The task - Scan the data below for lines holding the word "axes", and copy each line found.

= = = =

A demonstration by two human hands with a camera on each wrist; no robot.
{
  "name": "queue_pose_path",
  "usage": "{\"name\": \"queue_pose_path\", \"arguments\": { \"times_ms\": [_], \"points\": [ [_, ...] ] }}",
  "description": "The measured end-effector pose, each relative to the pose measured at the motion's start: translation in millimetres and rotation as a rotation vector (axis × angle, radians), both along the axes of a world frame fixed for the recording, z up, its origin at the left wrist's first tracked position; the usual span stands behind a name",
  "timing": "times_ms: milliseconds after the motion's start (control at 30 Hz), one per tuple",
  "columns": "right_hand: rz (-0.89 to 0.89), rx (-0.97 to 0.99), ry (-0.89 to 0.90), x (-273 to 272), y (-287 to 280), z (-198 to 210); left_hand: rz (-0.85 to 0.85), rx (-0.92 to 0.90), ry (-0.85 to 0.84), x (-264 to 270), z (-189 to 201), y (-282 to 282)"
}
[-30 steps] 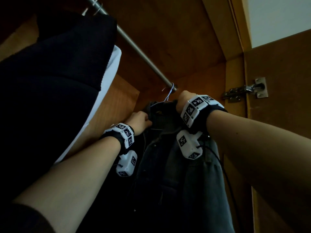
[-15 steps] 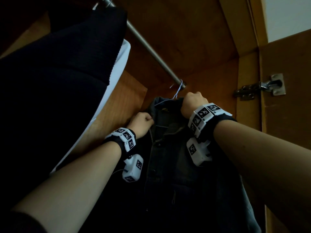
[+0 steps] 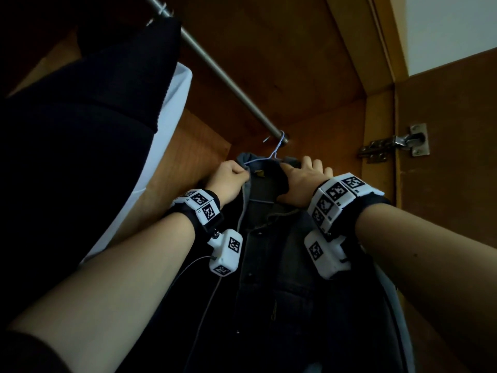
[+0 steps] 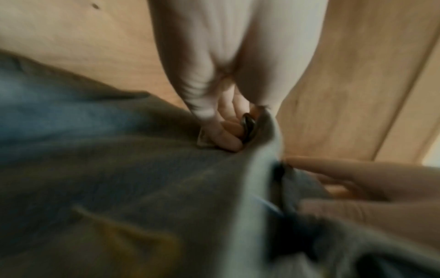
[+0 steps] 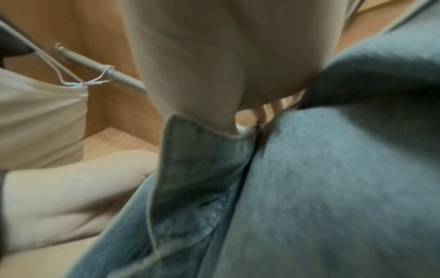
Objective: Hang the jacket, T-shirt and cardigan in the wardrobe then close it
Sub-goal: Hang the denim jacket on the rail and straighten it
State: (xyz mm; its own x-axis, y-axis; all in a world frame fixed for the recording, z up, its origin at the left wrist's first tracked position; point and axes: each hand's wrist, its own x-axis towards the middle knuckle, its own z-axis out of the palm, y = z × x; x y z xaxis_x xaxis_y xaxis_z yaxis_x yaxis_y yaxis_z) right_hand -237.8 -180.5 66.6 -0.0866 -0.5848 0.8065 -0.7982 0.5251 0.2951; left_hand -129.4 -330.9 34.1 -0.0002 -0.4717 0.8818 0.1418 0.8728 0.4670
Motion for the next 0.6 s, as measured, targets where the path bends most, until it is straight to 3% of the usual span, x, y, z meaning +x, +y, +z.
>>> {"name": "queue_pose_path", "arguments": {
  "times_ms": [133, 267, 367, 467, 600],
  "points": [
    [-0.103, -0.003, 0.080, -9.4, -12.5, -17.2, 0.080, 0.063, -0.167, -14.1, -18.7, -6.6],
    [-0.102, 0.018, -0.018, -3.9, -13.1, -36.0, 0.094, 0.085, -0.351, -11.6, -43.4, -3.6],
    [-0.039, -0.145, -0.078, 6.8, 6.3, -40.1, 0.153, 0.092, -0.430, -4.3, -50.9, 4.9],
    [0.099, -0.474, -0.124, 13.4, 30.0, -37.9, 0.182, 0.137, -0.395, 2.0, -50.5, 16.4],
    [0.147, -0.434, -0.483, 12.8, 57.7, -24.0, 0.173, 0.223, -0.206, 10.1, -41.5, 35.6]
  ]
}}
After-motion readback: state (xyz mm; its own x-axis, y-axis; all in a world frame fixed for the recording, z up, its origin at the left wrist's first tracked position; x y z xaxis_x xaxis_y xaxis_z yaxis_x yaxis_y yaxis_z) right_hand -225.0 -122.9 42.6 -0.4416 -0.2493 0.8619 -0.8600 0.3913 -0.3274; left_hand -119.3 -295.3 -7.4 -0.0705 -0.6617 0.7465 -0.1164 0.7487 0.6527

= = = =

Solution to this task -
  "description": "The measured end-effector pose, each relative to the pose measured at the motion's start: translation in millimetres and rotation as a rotation vector (axis × angle, radians), both along the axes of a world frame fixed for the recording, z up, its origin at the left wrist's first tracked position; the usual span stands behind a name",
State: (xyz mm; its own x-axis, y-axis; all in a world frame fixed for the recording, z up, its origin at the left wrist's first tracked position; point and axes: each hand's wrist, its own x-axis towards the middle knuckle, its own z-axis out of the palm, y = z × x; x y z xaxis_x xaxis_y xaxis_z yaxis_x yaxis_y yaxis_z) right_hand -237.8 -180.5 66.6 -0.0866 -0.5848 0.8065 -0.7982 0.5251 0.2951; left_hand -129.4 -330.9 34.1 -0.0002 -0.4717 0.8818 0.1418 0.8728 0.4670

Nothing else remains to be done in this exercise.